There are a number of restaurants here, interspersed with some boutique shops. A chocolate store. A hair salon. A tiny art gallery. Nothing that seems likely to have an umbrella, and so she opts for sweet-smelling cafe where she can hide until the rain lets up. She hopes it will let up.
The glass case by the counter is filled with tempting treats — cookies, squares, tarts, pies. She chooses a morning-glory muffin and orders a Chai tea. When her order arrives she finds a comfortable seat by the window, pulling her bags in and under the table so that they will not trip nearby patrons or staff. She watches the winding trails of rain on the glass and tries not to think about what she will do if the storm worsens instead of relents. If only she had a book to read the moment would be perfect. The image of a familiar shelf, overflowing with books, rises unbidden to her mind. She wishes she had chosen at least one to accompany her on this journey, but they hadn’t felt like hers to take.

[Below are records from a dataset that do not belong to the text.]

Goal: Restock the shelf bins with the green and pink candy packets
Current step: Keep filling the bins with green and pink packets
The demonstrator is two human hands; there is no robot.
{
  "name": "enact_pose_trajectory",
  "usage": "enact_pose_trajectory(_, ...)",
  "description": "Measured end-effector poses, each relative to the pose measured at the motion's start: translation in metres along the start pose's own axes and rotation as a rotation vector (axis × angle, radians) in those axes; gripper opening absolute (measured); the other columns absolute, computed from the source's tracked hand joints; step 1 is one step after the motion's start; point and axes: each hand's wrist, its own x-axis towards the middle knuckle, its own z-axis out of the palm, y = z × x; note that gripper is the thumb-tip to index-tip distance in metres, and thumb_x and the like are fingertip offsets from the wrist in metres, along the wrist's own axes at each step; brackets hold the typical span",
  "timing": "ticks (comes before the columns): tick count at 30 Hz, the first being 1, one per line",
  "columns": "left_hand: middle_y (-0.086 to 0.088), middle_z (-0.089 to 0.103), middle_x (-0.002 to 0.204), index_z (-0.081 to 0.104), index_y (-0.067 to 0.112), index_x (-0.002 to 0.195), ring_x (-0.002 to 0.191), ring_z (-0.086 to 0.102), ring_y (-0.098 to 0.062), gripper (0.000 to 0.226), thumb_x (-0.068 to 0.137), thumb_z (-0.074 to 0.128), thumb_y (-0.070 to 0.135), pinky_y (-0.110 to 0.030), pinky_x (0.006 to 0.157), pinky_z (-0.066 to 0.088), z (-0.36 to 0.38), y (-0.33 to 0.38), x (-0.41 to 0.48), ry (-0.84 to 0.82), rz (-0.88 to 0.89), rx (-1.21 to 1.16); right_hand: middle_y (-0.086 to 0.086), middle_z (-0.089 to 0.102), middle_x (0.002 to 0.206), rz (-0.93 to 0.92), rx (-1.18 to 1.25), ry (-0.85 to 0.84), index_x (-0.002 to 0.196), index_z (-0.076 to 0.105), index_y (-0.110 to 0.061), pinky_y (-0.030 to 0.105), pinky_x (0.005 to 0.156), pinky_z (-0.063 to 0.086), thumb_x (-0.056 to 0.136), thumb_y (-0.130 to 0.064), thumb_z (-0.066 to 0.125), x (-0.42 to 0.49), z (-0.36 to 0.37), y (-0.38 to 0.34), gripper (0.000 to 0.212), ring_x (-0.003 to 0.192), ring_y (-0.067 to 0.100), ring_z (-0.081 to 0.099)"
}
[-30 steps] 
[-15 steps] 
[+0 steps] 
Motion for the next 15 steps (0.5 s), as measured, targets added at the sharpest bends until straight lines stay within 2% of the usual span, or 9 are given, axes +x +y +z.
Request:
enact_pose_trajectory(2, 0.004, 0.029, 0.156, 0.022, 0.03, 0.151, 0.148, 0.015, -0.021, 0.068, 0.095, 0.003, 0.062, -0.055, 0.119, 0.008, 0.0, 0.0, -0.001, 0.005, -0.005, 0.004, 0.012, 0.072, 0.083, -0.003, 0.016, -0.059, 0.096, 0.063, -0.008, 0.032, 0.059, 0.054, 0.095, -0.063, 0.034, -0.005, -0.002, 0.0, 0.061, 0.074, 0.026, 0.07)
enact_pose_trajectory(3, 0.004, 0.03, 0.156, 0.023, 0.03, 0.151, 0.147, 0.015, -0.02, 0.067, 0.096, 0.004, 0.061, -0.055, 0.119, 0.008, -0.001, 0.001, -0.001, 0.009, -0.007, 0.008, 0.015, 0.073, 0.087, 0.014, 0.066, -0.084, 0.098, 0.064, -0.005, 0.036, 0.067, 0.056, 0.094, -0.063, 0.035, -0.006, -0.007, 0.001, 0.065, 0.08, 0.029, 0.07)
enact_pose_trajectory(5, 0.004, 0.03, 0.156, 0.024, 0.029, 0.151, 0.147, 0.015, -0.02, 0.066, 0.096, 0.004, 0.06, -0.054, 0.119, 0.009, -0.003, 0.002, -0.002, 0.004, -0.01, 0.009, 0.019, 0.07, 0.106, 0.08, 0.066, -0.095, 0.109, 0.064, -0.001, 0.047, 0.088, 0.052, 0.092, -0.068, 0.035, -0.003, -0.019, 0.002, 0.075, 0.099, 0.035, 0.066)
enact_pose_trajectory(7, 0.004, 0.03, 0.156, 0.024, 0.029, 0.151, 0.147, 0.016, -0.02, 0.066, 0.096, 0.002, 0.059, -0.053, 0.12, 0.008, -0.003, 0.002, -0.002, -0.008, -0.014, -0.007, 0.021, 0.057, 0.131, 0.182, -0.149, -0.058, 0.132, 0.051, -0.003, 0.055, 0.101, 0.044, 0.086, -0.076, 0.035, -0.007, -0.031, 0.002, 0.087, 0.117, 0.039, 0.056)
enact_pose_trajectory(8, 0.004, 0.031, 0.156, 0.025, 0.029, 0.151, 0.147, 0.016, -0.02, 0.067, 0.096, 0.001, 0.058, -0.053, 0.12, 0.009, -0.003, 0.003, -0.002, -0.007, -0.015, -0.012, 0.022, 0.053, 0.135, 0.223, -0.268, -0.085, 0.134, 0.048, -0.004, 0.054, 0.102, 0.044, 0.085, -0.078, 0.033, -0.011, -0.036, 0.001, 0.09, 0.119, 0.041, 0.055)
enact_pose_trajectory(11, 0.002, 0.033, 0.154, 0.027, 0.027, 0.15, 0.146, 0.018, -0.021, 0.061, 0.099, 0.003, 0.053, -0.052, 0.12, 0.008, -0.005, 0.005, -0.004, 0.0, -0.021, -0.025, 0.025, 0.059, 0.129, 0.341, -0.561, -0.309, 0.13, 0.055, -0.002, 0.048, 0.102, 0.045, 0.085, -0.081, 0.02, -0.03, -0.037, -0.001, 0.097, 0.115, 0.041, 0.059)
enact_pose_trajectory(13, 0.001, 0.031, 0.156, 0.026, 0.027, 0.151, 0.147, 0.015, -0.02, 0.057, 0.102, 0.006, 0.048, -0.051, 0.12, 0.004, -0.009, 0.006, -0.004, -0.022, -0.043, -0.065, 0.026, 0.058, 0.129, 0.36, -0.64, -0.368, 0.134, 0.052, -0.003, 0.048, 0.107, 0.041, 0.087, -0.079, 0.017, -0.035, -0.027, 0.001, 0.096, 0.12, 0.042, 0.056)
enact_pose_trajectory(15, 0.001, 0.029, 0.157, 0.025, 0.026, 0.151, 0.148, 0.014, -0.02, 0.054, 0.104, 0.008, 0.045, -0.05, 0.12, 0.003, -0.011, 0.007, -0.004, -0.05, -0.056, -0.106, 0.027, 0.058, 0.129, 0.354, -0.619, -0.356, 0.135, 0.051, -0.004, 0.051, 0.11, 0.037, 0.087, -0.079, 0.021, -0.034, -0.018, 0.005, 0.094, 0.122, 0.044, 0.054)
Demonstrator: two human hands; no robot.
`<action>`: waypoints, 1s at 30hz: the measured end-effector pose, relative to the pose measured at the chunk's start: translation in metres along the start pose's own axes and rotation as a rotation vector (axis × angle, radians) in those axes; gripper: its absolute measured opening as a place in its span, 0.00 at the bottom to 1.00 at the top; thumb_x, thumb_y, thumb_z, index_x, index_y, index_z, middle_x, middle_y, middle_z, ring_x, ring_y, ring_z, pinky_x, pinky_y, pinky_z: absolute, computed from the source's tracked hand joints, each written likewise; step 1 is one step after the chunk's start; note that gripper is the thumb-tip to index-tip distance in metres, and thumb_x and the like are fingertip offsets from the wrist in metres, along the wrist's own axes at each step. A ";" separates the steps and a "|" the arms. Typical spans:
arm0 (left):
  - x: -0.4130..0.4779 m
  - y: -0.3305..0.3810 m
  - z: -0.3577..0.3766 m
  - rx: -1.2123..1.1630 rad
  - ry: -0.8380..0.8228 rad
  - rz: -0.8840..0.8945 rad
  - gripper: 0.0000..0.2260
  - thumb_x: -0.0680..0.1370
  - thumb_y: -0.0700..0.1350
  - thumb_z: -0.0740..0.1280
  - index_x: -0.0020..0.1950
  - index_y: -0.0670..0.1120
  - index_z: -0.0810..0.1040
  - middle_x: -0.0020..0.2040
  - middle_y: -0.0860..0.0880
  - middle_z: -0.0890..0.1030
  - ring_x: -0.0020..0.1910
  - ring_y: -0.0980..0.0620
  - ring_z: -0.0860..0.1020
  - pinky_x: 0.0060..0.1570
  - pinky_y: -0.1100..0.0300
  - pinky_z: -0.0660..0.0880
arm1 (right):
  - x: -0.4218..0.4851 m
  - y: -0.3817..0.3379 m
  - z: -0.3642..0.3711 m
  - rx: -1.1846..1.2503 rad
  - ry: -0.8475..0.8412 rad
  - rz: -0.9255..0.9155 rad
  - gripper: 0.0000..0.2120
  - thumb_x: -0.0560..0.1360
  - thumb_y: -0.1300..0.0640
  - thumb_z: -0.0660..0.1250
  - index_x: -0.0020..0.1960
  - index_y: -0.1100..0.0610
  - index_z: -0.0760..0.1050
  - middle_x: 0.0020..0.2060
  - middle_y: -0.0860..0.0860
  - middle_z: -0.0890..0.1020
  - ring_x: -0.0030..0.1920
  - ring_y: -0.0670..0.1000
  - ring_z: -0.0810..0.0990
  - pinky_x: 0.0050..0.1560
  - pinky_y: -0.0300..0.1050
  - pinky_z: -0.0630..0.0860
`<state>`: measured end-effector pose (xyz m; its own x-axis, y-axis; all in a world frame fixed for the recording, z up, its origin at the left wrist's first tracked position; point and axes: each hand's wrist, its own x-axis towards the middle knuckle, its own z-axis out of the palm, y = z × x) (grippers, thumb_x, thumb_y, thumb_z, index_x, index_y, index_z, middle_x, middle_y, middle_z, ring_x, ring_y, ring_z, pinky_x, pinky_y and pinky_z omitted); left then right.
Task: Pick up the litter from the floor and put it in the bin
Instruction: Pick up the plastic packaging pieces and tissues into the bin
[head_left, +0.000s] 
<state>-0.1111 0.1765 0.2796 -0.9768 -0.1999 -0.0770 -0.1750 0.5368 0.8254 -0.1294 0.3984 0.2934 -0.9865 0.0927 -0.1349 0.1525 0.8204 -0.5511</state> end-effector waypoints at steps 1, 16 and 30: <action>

“Kitty!” a small girl near the counter shouts, pulling away from her older brother’s grip and drawing Claire’s attention.
“Rory! Come back here!” The boy is young too, perhaps eight years old. His sister looks to be two or three. Both are a mess of brown curls and freckles, unmistakeably siblings.
The girl rushes towards Claire, pointing towards her table. “Kitty! Look Wessy – kitty!”
Claire looks around, searching for the source of the girl’s excitement. She notices the grey tabby on the cat food package sticking out of one of her bags. The boy notices it at the same time and comes to a halt, his attention flickering from the bag and up to Claire.
The little girl stops at Claire’s knees and points at the bag. “Cat food.”
Claire smiles, enjoying her unexpected company. “You’re right! Do you have a kitty?”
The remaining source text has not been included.